Abatido, se pone en pie. El metal golpea contra las piedras. Repara en ello y vuelve a introducir las manos en los bolsillos. Reluce la empuñadura de nácar en la noche.

—¿Para qué llevas esa pistola? —le había preguntado uno en la celda del monasterio.

—No sé… Por… seguridad —le respondió dubitativo.

—Haces bien, nunca se sabe lo que te puedes encontrar de noche— aseveró un tercero.

¡Y tenía razón! «Nunca se sabe lo que te puedes encontrar en la noche», pensó, sospesando el arma, sospesando la muerte.

Entonces le vino a la mente el recuerdo de Larra. Mismo mal de amores que Mariano José de Larra. Veintisiete años tenía. Los mismos que ahora tiene él. Veintisiete años cuando se suicidó por amor disparándose un tiro en la sien delante de un espejo. El año anterior había estado con algunos de los representantes de la Generación del 98 —Azorín, Unamuno y Baroja— depositando ante su tumba una corona de flores en un sencillo homenaje a su redescubrimiento.

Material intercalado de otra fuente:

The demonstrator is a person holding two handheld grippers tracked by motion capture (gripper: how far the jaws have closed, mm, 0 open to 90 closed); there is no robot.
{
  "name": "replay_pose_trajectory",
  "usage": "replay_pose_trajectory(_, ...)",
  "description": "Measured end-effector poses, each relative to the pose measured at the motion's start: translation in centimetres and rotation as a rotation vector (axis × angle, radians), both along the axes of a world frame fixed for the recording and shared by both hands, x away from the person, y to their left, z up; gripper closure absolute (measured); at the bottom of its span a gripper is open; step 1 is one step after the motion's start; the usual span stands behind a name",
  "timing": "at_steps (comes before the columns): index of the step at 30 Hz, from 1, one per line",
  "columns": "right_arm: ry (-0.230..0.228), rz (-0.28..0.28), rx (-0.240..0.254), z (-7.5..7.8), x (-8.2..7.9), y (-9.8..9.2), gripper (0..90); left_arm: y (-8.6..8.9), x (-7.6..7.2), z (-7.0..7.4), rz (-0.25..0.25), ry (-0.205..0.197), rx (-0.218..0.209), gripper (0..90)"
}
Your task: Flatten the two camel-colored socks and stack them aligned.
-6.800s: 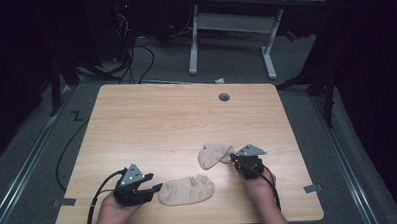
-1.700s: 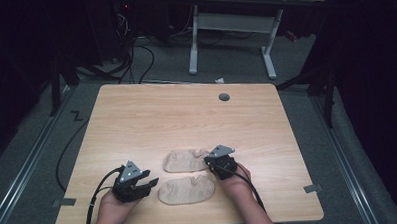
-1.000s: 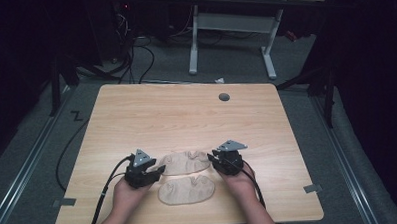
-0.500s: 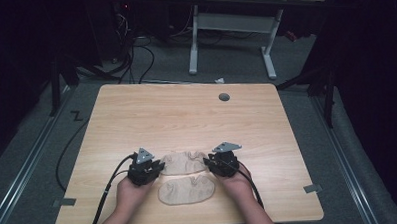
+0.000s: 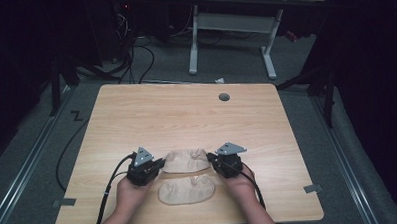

Veintisiete años, y las mismas penurias económicas y de salud, y el mismo monasterio para recuperarse, que Bécquer. Su maestro, como gustaba llamarlo, Gustavo Adolfo Bécquer. Su muerte, acaecida el 22 de diciembre de 1870,  con treinta y cuatro años, coincidió con un eclipse total de sol. Un homenaje del cielo a uno de los grandes románticos.

La deflagración ilumina brevemente la oscuridad.

Se despierta el silencio. Lo rompe, las bandadas de aves que buscan en una loca huida refugio en las copas más altas. Y el quejido ronco de un buey en un establo. Y un perro que ladra a lo lejos. A continuación, un imperativo: «chucho, cállate de una vez»; y el golpetazo del postigo de una ventana al cerrarse con violencia.

Después... enmudecen los sonidos. Se impone la calma. Domina la nada. La sombra se funde con la tierra. Tan solo un reguero rojo, que nace en su sien y recorre la pálida mejilla, rompe la monotonía tenebrosa del inexistente color. Sus ojos siguen buscando la complicidad de la luna. Una luna que sonríe burlona, cuando las apáticas nubes se lo permiten.      

Soledad en Grisel.

Figura patética sobre la escarcha. Mientras, en la plaza, frente a la iglesia de Nuestra Señora de la Asunción, alguien, de un leve suspiro, apaga la llama de una ventana. Se extingue la luz, se extinguen los sentimientos, se extingue la vida.

Tras un soplo de despedida… Languidece la muerte.

Y lo que el último romántico no llegó a saber, es que la imagen traicionada no era otra que la figura del galeno, que no pudo salvar a su amada de las garras de la fiebre. Y que Isabel falleció por la gripe aquella misma noche. Y casualmente, a la misma hora.

Ironías del destino.

Quizás, lo que no pudo conseguir en vida, permanecer junto a ella; lo pueda conseguir ahora en el más allá, ya que el último romántico estaba convencido de que la muerte no detiene al amor, lo único que hace, es demorarlo.

Tomás Bernal Benito, Vocal Honorario de la UNEE.